I was once told that no gentleman should leave his house without having a knife and some way to make fire on his person. Sound advice, I think.
Recently, a co-worker has gently taken me to task regarding this. According to him, it is not enough to have a knife and a lighter about your person, one should also have a compass.
I responded that as long as I have the sun, a watch or the moon in sight, I’ve got a pretty good idea of the directions.
He was bumfuzzled.
All right, class, gather around. Here is your situation:
You have one (1)knife, one (1)Zippo lighter, one (1) moderately-irate wombat, and one (1) burlap sack.
Two miles due north of your current position is Britney Loving Emo Kid (BLEK).
The task is obvious — but how to locate north?
The first, easiest method is to find a good, straight stick. Either find a patch of bare dirt, or clear one.
Drive your stick into the ground, pointing up. It should cast a shadow — mark the ground at the tip of the shadow, and label it ‘W’. Now go be useful. Ponder What is Best in Life, reinforce the sack, grease the wombat — whatever will take about 15 minutes to half-an-hour.
Come back to your stick. The tip of the shadow will have moved, mark the new position and label it ‘E’.
Draw a line through your two marks. This line is your East-West line — ‘W’ being west, ‘E’ being east.
Stand on the line with the ‘E’ to your right and you are facing north.
Now, don’t just sally forth. If you just start walking, you will inevitably trace a circle, and your opportunity to earn the gratitude of millions will be forever lost.
No, face north and pick a landmark — better yet, pick two landmarks in line.
Now, start walking. If you just picked one landmark, if you get to it, replot north and continue. If you picked two landmarks in line, if you get to the first one, pick a third landmark behind (and in line with) #2 and continue your march.
The second method involves using a watch. Do note that the watch must have hands instead of a digital readout. If you attempt to find north using a digital watch, you’re liable to wind up in Outer Graustarkia. Be forewarned.
So, you have the requisite watch. If it’s on DayLight Stupid Time, reset it to the proper local time. Again, locate an open patch of dirt, remove the watch and place it on the ground.

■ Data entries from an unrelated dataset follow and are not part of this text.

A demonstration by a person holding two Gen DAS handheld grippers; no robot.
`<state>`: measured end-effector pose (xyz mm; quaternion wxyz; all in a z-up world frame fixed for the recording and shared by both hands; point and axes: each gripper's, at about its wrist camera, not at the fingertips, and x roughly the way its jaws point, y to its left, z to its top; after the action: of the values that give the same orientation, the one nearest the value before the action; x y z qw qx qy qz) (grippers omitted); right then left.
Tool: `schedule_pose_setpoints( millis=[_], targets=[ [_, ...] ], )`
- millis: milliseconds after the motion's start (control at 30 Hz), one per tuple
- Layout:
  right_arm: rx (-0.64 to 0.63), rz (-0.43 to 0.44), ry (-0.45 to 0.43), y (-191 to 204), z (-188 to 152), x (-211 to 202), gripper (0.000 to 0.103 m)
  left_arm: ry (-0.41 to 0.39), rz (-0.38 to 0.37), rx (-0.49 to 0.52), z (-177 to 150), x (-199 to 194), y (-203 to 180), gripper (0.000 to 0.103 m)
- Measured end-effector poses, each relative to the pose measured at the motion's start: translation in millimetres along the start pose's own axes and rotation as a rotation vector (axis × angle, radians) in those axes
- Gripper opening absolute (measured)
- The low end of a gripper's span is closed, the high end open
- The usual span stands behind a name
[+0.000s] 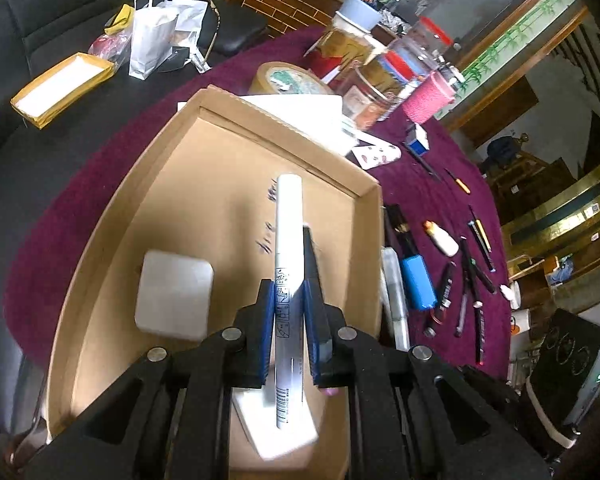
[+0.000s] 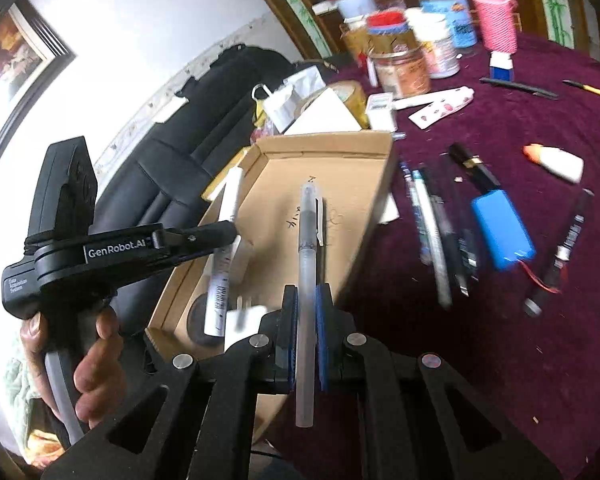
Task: Organize rigid objects
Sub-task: 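Lower both grippers into the tray and open them to release the pens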
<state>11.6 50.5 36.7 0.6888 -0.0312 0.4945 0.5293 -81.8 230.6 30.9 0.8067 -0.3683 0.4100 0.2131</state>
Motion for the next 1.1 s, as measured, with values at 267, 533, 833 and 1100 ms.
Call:
schedule_pose_setpoints(
  millis=[267, 533, 833, 1100],
  targets=[
    [-0.004, -0.067, 0.022, 5, 40, 51, 0.008, 0.035, 0.020, -0.016, 19, 25, 15, 0.012],
    [-0.022, -0.189, 0.055, 1, 52, 80, 0.008, 0.056, 0.048, 0.007, 28, 42, 17, 0.012],
    [-0.071, -0.273, 0.064, 10, 47, 90, 0.008, 0.073, 0.082, 0.025, 20, 53, 18, 0.012],
    [-0.038, -0.220, 0.078, 3, 48, 87, 0.008, 0.048, 0.047, -0.028, 14, 49, 25, 0.012]
  ],
)
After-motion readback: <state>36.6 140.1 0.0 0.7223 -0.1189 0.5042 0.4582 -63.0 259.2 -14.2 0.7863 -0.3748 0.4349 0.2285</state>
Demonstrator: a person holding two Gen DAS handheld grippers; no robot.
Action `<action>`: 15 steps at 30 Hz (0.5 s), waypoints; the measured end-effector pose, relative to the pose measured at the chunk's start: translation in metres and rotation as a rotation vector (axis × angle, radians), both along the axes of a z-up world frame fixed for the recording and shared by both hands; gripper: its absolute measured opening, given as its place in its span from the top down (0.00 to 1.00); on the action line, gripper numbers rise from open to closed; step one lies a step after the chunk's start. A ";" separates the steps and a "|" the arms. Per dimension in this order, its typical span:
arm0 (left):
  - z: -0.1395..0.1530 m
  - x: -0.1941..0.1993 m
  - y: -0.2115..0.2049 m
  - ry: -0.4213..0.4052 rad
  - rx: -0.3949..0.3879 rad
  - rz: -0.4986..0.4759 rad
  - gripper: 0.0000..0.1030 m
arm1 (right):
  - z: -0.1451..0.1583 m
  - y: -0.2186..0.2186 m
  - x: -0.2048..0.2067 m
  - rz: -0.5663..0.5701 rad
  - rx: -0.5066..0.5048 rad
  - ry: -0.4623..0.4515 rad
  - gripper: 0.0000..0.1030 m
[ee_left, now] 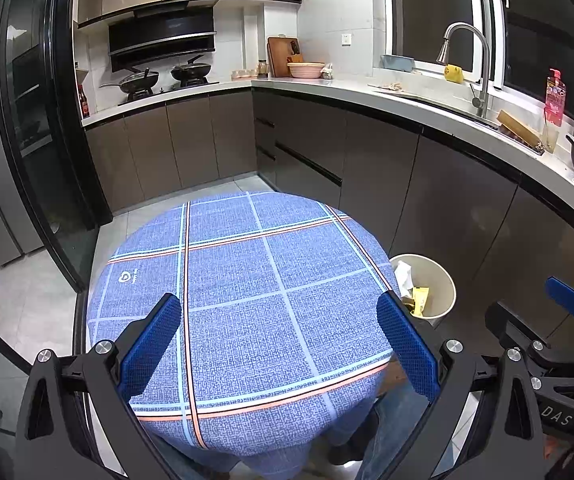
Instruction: Collect trash
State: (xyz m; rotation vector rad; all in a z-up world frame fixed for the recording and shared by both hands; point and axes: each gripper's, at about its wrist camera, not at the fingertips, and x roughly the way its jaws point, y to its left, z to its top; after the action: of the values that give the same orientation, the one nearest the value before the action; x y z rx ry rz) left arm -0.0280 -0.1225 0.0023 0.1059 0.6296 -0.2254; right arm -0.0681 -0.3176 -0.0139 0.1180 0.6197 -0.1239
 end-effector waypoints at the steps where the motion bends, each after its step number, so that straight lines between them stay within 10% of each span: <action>1: 0.000 0.000 0.000 0.001 -0.001 0.000 0.08 | 0.000 0.000 0.000 0.000 -0.001 -0.001 0.03; 15: 0.001 0.000 -0.001 0.003 -0.009 0.000 0.08 | 0.001 -0.002 0.001 0.002 -0.001 0.001 0.03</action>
State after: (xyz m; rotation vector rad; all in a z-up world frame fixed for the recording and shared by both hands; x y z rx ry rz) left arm -0.0281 -0.1236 0.0030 0.0970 0.6316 -0.2284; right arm -0.0674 -0.3191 -0.0127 0.1158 0.6212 -0.1221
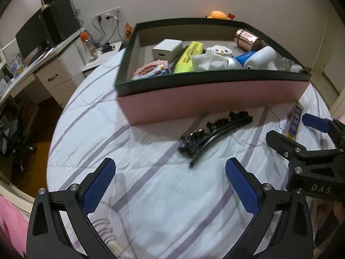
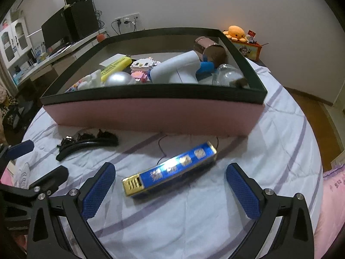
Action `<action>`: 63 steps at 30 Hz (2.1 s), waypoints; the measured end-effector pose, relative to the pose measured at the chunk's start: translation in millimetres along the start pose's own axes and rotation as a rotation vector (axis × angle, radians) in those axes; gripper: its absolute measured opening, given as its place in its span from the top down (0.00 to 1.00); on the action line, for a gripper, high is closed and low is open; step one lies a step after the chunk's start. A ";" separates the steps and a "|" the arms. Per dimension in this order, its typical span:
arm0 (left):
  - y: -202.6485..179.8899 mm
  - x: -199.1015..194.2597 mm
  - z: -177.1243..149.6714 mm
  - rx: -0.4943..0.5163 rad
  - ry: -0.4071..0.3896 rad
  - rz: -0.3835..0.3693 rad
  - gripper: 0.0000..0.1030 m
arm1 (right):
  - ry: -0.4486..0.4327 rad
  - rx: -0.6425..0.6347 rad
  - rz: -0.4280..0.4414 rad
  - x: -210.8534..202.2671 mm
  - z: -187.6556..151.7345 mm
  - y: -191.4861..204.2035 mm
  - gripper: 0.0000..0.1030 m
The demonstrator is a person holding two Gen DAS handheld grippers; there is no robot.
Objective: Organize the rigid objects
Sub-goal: 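Withdraw both tools from the box toward the hair clip and blue box, then grasp the black hair clip with the left tool while the right tool grasps the blue-gold box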
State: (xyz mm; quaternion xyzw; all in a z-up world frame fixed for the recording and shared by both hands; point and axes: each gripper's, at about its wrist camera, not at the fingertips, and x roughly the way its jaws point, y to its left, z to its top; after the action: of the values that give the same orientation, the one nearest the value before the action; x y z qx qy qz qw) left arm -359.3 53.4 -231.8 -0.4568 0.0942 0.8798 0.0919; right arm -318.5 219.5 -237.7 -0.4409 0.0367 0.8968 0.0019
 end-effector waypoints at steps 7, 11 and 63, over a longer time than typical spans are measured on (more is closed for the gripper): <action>-15.8 13.0 9.0 0.030 0.033 -0.050 0.00 | 0.018 -0.001 -0.043 0.0 -0.9 -19.8 0.01; -20.7 17.0 13.1 0.023 0.043 -0.055 0.00 | 0.013 0.002 0.016 -8.7 -5.1 -32.7 0.09; -42.1 14.3 -1.4 0.007 -0.001 -0.096 0.00 | -0.008 -0.135 0.092 -12.6 -13.9 -39.0 0.17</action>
State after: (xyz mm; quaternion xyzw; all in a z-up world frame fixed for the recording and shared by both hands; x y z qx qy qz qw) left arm -355.8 94.7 -247.7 -0.4601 0.0754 0.8742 0.1359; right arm -298.4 257.8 -238.7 -0.4343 -0.0037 0.8981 -0.0687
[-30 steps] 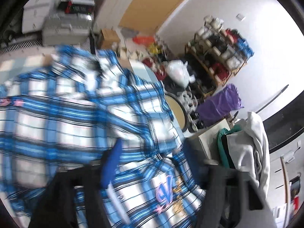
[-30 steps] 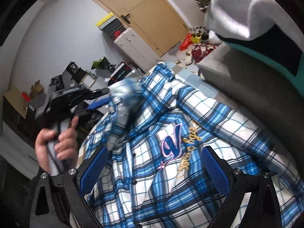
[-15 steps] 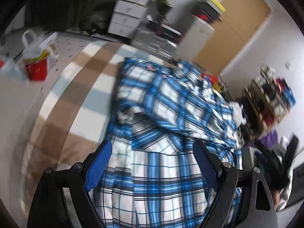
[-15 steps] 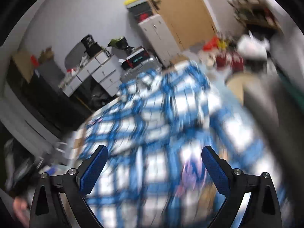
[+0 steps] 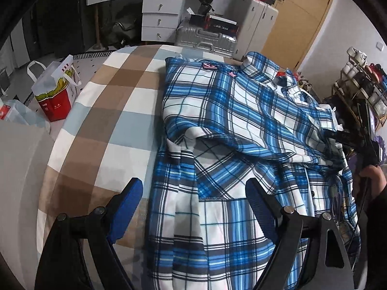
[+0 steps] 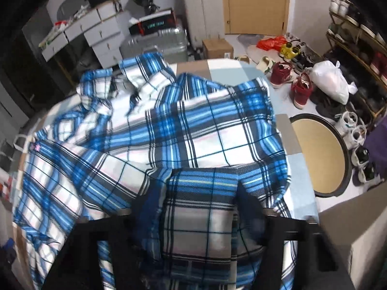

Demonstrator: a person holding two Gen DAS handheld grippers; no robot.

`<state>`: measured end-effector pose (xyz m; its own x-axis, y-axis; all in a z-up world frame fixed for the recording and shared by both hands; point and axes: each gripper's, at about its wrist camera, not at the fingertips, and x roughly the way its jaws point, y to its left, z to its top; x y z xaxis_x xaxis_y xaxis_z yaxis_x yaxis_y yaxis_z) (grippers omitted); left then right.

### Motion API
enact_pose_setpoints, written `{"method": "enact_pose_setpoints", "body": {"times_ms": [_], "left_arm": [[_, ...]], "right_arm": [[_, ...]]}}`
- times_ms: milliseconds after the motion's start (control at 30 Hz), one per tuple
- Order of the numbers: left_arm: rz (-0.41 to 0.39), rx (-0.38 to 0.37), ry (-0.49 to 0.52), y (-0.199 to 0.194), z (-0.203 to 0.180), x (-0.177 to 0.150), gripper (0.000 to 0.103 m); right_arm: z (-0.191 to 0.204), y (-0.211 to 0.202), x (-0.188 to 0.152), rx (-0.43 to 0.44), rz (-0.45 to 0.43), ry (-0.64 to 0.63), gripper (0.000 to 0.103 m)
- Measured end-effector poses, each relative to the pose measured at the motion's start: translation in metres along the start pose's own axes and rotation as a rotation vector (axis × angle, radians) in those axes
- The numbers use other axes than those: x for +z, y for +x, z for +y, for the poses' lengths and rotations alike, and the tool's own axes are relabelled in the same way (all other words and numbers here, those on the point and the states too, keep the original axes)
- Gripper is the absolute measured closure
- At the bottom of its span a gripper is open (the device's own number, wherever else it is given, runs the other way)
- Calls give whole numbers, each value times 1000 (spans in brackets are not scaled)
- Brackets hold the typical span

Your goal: Fold large clothes

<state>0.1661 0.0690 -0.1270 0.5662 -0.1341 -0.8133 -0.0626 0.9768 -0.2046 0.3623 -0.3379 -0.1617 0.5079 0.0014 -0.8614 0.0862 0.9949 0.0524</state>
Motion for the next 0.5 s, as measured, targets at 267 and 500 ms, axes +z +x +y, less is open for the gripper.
{"method": "enact_pose_setpoints", "body": {"times_ms": [267, 500], "left_arm": [[59, 6, 1, 10, 1, -6, 19], [25, 47, 62, 11, -10, -4, 19]], "right_arm": [[4, -36, 13, -18, -168, -65, 97], [0, -17, 45, -149, -160, -34, 96]]}}
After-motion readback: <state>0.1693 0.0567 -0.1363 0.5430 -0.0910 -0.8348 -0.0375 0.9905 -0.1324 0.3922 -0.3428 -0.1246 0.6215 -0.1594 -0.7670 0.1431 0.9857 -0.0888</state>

Now, if you are north of the equator, turn the watch until the hour hand is pointing at the sun. Find the point halfway between the hour hand and the big ’12’. Mark this point on the ground. A line drawn from the centre point of the watch through the mark is your North-South line.
If you are south of the equator, turn the watch until the big ’12’ is pointing at the sun. Again, find the point halfway between the ’12’ and the hour hand, and draw your line.
But which end of your North-South line is which?
If it’s before noon, the sun will be on the east side of the line. After noon, and the sun will be on the west side of the line. Godspeed.
Ah, you say, but what if it’s night and BLEK is meandering through the woods composing his Ode to Bats?
No sun, and you can’t find the Big Dipper on a dare?
Find the moon. If the moon was in the sky before the sun set, then the lit-up side will be west. If the moon waited until after midnight to rise, the lit-up side will be east.
This concludes today’s class on improvised direction finding.